In Defense of Not Missing Home

The month is March. The mood is dire. The messes are evident. Yes, the times prior to Spring Break are desperate ones. In the midst of midterms and travel plans, it is easy to submit to the mentality that everyone is excited to get away from campus, to visit family, to go home. I’m here to open up the perspective that goes unheard: sometimes, “home” is not a home at all; sometimes, home is a house full of toxic people and toxic memories. And sometimes, even that is all you really have—and it can be terrifying.

I was just as stressed as every other person on campus in the time leading up to Spring Break, but for me, there was no real light at the end of the tunnel. I do not have the financial means to go home, and I don’t feel that I would want to if given the choice. Even staying on campus is not necessarily “fun.” It gets lonely and, in my case, it forces me to confront how happy the people around me are. I start to wonder if I will ever stop feeling the limitations that my trauma places on me. I feel choked by it. Held down, even. Even my metaphors cannot escape its clutches.

I know this is the case for other students on campus. Toxic home environments (or, if I’m being honest with myself, abusive home environments), are all too common on this campus—and, ultimately, in this nation. I do not recommend that we all start sharing our deepest, darkest secrets, but I think that students who have the privilege of going home and feeling safe need to step around their own perceptions to realize that there are definitely students on this campus who do not.
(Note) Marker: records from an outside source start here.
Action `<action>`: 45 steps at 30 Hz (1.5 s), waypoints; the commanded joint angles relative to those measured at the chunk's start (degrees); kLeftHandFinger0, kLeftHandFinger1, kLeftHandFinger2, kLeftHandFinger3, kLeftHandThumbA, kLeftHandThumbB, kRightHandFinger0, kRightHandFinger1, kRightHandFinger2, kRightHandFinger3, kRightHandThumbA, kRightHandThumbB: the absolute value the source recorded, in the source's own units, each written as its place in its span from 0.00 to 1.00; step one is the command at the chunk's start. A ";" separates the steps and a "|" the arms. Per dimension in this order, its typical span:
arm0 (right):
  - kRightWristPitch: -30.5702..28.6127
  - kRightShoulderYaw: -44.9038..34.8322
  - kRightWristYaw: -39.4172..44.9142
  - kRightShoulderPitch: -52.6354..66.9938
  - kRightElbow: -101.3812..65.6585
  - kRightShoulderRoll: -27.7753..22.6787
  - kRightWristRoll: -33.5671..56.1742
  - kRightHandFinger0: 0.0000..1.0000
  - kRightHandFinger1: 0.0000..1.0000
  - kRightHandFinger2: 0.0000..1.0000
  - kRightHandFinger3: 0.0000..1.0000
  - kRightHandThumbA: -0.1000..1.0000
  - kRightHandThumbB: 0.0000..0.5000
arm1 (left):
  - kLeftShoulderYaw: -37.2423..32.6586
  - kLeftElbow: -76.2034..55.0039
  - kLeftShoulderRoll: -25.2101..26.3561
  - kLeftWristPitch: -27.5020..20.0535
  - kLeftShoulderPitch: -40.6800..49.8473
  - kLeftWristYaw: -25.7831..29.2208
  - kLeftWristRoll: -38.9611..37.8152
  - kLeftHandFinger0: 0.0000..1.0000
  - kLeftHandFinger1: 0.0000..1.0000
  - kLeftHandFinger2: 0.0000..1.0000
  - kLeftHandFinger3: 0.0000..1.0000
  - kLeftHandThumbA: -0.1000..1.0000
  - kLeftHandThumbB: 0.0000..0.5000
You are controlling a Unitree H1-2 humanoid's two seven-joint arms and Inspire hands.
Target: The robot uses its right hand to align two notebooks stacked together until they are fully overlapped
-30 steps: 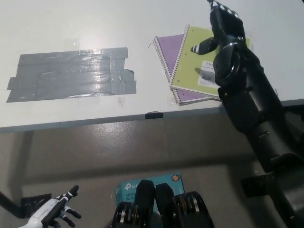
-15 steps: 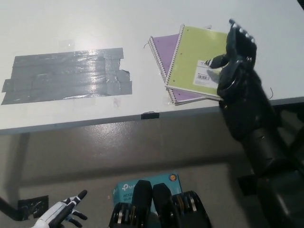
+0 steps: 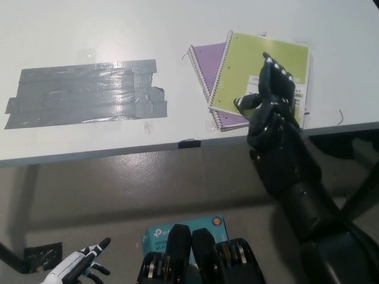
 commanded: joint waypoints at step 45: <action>0.38 2.12 23.04 9.69 -2.69 -3.45 -11.32 1.00 1.00 1.00 1.00 1.00 1.00 | -2.60 -1.60 -0.54 -1.30 -2.43 -4.00 0.98 0.61 0.58 0.62 0.97 1.00 1.00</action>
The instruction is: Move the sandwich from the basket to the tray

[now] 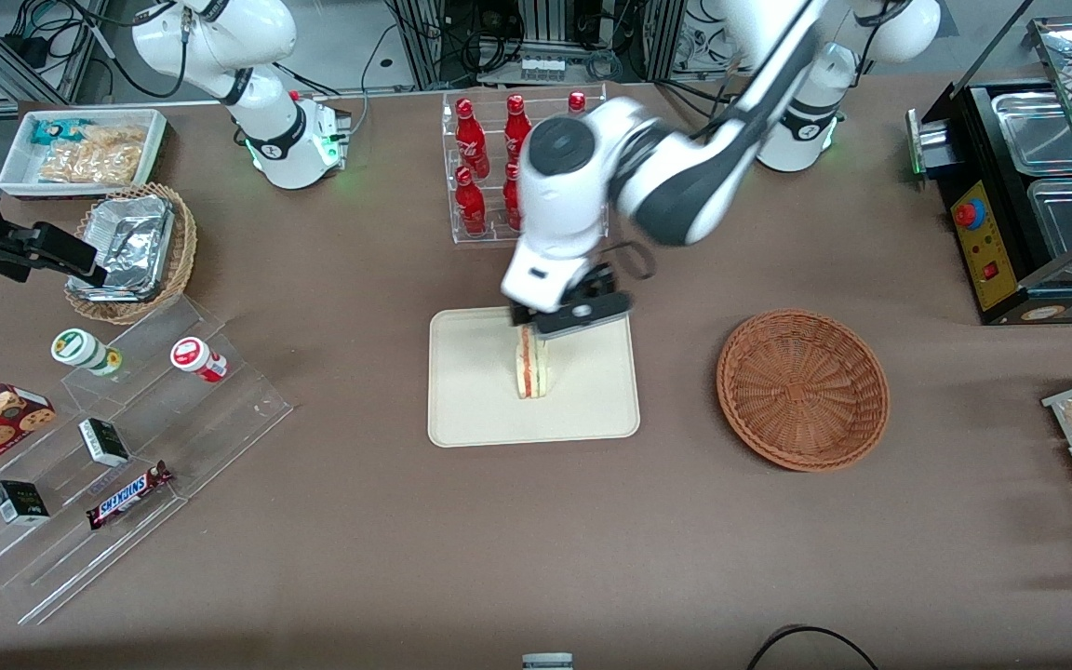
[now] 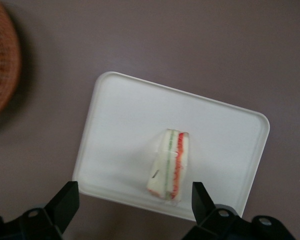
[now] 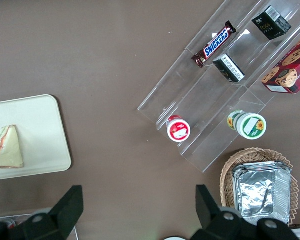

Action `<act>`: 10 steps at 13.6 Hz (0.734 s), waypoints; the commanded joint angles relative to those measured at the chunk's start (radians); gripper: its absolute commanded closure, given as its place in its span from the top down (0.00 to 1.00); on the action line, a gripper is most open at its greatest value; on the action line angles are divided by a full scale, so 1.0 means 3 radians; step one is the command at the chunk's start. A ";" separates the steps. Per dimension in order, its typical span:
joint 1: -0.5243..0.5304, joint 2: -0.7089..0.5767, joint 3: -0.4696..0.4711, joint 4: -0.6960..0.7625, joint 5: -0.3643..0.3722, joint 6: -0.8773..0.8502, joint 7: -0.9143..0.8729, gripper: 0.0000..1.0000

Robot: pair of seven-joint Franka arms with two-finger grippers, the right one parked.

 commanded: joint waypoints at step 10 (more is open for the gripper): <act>0.1646 -0.1381 -0.0014 -0.0559 -0.0284 -0.1453 0.1713 1.00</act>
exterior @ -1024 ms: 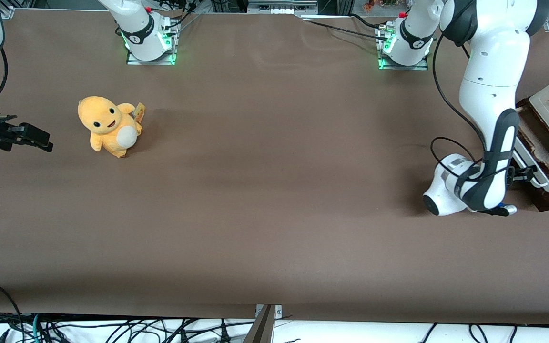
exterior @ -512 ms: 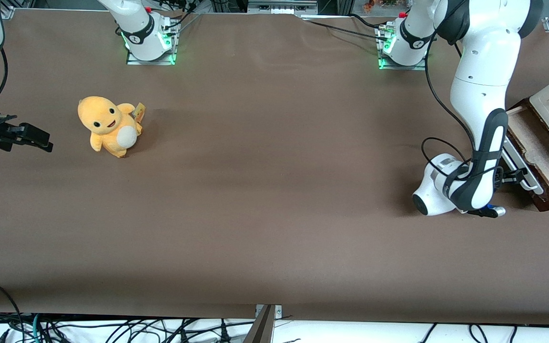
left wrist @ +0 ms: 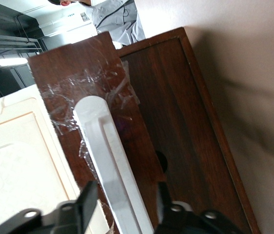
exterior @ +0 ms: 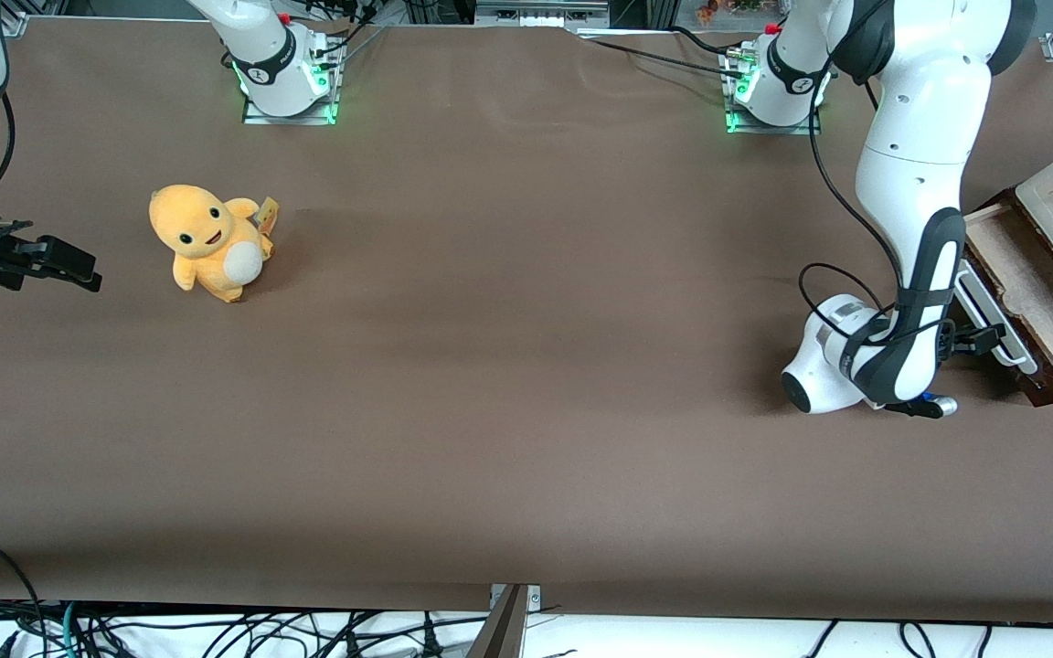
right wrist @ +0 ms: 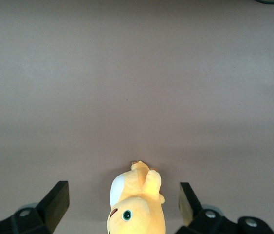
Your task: Open lower drawer with left arm only
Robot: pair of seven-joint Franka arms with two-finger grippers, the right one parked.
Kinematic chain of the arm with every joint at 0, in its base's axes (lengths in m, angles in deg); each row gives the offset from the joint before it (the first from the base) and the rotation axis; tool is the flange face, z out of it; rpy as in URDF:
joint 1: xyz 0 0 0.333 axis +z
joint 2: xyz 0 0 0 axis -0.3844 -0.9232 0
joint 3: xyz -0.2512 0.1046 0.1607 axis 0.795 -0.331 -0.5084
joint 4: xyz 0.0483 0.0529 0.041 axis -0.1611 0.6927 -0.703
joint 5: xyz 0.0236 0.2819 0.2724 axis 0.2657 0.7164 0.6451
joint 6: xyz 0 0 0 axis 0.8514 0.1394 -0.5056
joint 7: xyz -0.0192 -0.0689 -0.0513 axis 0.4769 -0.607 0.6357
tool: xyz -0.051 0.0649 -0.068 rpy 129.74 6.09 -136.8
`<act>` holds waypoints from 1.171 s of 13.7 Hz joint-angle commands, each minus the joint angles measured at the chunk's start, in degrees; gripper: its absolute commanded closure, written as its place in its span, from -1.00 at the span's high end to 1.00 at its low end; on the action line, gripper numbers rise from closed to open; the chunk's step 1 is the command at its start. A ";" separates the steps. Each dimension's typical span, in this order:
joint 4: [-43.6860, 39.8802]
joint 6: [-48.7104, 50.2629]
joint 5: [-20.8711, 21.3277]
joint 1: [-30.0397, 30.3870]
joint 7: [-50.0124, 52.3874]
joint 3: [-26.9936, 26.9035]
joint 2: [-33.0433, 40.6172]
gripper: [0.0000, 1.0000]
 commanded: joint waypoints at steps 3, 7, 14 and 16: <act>-7.48 1.09 -6.78 -0.97 -1.85 -0.18 -0.24 1.00; -15.63 2.05 -22.04 -2.38 -1.85 -0.10 0.98 1.00; -26.64 2.42 -56.60 -0.29 -1.94 -0.27 10.02 1.00; -28.66 2.32 -62.76 2.61 -2.11 0.08 12.23 1.00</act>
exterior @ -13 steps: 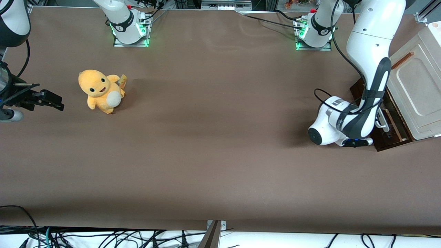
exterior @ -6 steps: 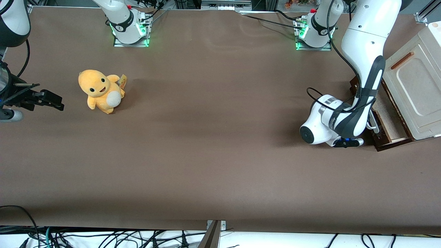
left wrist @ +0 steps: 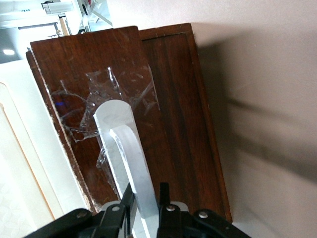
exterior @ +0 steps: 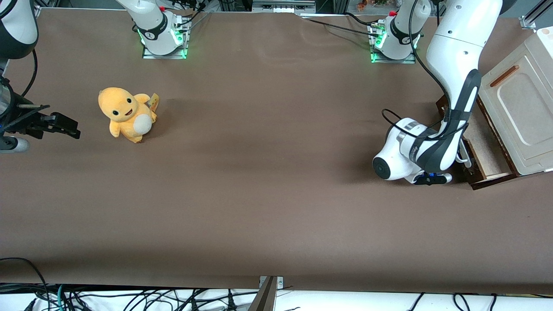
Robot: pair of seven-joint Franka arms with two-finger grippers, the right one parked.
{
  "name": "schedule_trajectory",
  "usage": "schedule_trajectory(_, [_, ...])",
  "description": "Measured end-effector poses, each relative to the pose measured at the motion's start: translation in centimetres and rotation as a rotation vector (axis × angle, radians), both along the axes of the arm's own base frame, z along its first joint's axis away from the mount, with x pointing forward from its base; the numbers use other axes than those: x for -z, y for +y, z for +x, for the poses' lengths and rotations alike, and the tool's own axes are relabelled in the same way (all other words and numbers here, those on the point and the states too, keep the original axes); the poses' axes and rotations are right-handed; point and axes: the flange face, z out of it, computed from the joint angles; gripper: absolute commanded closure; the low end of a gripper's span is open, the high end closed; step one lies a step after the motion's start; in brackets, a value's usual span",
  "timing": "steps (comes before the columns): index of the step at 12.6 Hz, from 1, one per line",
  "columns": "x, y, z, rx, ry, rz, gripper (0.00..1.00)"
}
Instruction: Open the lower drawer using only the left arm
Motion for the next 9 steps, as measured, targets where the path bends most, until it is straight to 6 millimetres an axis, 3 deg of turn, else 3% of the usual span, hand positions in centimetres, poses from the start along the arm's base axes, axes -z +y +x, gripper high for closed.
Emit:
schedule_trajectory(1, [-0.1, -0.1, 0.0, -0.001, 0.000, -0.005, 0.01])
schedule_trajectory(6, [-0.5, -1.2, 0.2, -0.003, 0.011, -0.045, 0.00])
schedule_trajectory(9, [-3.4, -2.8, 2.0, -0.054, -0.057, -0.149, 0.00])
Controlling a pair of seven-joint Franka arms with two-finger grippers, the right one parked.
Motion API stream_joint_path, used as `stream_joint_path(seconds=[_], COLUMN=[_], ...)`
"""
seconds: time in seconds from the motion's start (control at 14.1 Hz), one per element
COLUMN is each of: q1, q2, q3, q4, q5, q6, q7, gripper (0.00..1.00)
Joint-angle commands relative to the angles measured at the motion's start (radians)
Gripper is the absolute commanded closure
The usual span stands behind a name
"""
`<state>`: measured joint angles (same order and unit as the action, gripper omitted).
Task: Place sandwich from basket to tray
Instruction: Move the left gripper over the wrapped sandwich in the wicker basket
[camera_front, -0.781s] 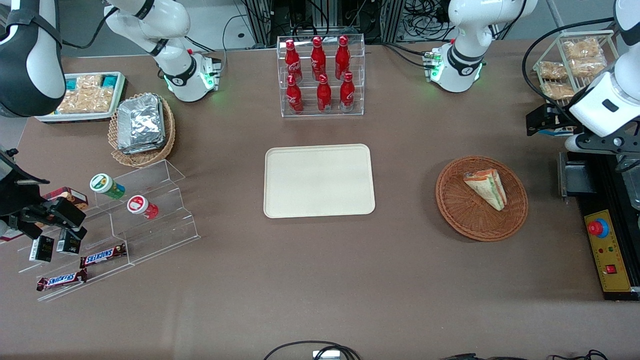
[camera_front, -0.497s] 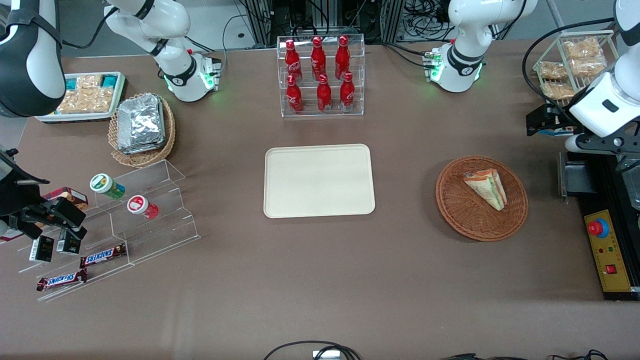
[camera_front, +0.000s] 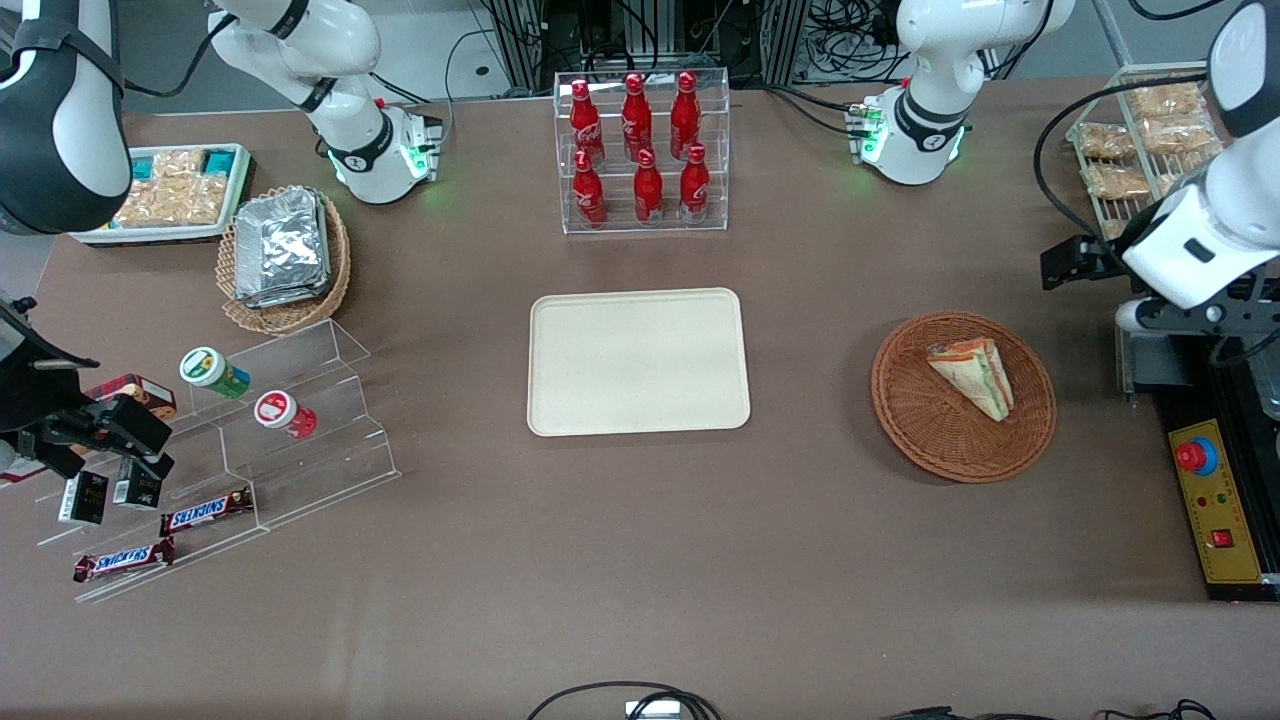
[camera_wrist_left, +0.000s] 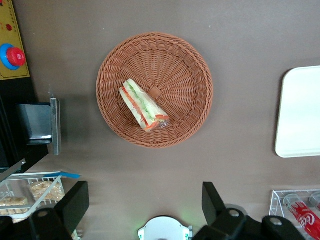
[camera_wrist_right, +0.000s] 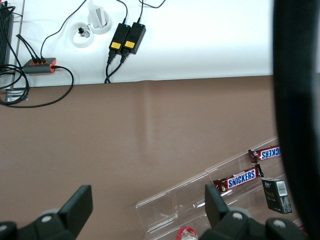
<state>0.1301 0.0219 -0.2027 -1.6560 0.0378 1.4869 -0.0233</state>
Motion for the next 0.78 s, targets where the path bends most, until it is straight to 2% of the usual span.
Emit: stream_joint_path(seconds=[0.0,0.28,0.71], q1=[-0.001,-0.001,-0.003], q2=[-0.025,-0.051,-0.051], q3=[0.028,0.055,0.055], q4=[-0.121,-0.284,-0.476], q5=[0.001,-0.002,0.004], q6=[0.1,0.269,0.499], q7=[-0.041,-0.113,-0.338], gripper=[0.0,0.0,0.0])
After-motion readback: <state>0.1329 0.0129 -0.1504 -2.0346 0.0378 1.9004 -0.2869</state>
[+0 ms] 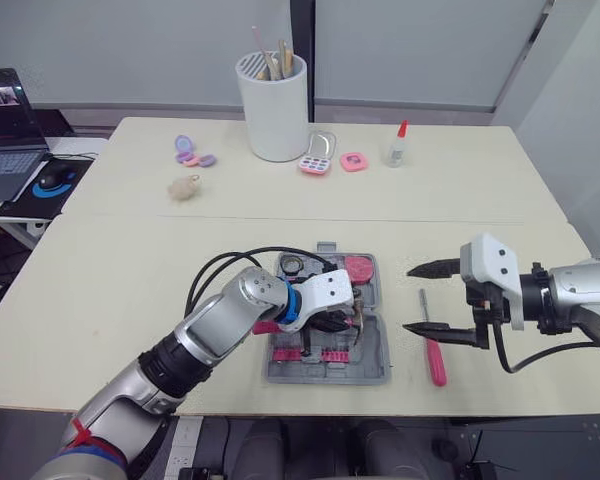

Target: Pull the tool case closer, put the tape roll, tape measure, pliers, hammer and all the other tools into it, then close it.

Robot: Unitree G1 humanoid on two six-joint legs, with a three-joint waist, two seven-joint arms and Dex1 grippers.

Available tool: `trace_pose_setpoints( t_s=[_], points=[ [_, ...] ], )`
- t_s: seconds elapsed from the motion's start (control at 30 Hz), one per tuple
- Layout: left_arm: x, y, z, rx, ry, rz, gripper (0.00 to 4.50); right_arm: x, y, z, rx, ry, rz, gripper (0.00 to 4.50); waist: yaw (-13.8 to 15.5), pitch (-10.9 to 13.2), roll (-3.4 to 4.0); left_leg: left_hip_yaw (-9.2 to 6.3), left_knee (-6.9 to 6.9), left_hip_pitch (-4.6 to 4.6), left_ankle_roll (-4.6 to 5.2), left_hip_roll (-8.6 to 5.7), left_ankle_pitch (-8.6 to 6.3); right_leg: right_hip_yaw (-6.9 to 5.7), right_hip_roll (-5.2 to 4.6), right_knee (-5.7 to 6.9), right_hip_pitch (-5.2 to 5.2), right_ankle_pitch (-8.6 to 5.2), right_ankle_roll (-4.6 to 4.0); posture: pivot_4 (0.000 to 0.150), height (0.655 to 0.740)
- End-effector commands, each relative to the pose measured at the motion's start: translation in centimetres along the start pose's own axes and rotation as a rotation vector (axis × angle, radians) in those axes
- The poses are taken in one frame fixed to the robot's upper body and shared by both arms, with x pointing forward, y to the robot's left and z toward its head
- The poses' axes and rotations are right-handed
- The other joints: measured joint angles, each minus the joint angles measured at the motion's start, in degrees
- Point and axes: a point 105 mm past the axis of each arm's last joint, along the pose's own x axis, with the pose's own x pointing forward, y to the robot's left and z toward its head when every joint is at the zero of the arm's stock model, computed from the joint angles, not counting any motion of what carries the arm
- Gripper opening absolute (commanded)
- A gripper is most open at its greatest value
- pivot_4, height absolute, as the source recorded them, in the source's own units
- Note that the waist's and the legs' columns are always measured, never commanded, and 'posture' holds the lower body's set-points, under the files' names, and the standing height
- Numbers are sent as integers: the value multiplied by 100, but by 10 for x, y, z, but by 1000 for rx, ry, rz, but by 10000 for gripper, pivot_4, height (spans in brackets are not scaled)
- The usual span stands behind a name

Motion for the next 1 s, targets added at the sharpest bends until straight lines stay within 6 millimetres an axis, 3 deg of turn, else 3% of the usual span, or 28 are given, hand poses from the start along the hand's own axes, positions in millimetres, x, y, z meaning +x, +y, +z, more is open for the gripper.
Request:
trace_pose_setpoints(
  t_s=[0.03,0.53,1.0],
  points=[
    [8,-6,10,31,-19,-9,806,-4,5,5,-33,6,-5,45000,6,0,0,0,1,0,0,-1,0,0,0,0,0,0,0,1500,7400],
    [30,-10,-3,22,18,-19,806,-6,12,-6,8,31,-17,45000,16,-1,1,-6,3,2,-2,-1,3,-3,2,2,6,0,0,1500,7400],
    [39,2,-5,17,43,6,806,-4,15,-8,19,25,-25,45000,59,-4,6,-6,6,25,-2,-6,3,-2,1,1,34,0,1,1500,7400]
  ],
)
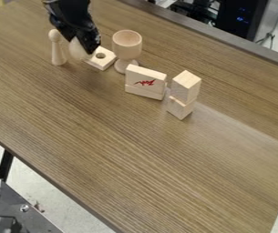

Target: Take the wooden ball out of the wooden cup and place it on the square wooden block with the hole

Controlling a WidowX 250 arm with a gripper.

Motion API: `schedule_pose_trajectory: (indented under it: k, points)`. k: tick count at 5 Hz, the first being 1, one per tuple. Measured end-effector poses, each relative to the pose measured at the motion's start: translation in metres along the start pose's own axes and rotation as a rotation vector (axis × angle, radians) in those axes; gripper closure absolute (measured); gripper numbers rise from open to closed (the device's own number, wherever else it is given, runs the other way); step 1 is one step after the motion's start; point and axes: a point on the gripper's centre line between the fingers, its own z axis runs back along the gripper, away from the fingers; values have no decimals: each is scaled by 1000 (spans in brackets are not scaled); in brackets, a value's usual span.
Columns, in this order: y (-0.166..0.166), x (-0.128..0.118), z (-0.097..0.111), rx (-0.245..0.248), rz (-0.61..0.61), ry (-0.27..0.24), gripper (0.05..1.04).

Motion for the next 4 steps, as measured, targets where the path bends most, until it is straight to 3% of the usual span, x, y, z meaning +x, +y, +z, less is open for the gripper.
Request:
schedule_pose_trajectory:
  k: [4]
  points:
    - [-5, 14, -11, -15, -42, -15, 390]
In my time at Kenyon, I have noticed that there is an illusion of a “bubble” surrounding us that separates us from the outside world. While we are separated from Knox County, and Ohio, and other areas of the United States, we are still deeply affected by national issues. Being on a liberal arts campus does not remove the presence of violence or bigotry. The statistics of violence in our nation are scary, but they are not as frightening as the realization that they represent real people. People that you know. People that you share a class with. Many, many more people who you will never interact with at all. And they’re all present. They all just want to have a safe space. I want Kenyon to be a safe space. I stay on campus during breaks because I consider this my home. I know this is the case for others like me. But this analogy brings up the question of roommates (or, in some cases, family). I want us to be roommates who are conscious of each other’s struggles and work to maintain an environment that does not make presumptions of personal background and mental health. Until then, I will rest in my room, play some music, and try to make my voice heard from this (relatively) safe place in the world.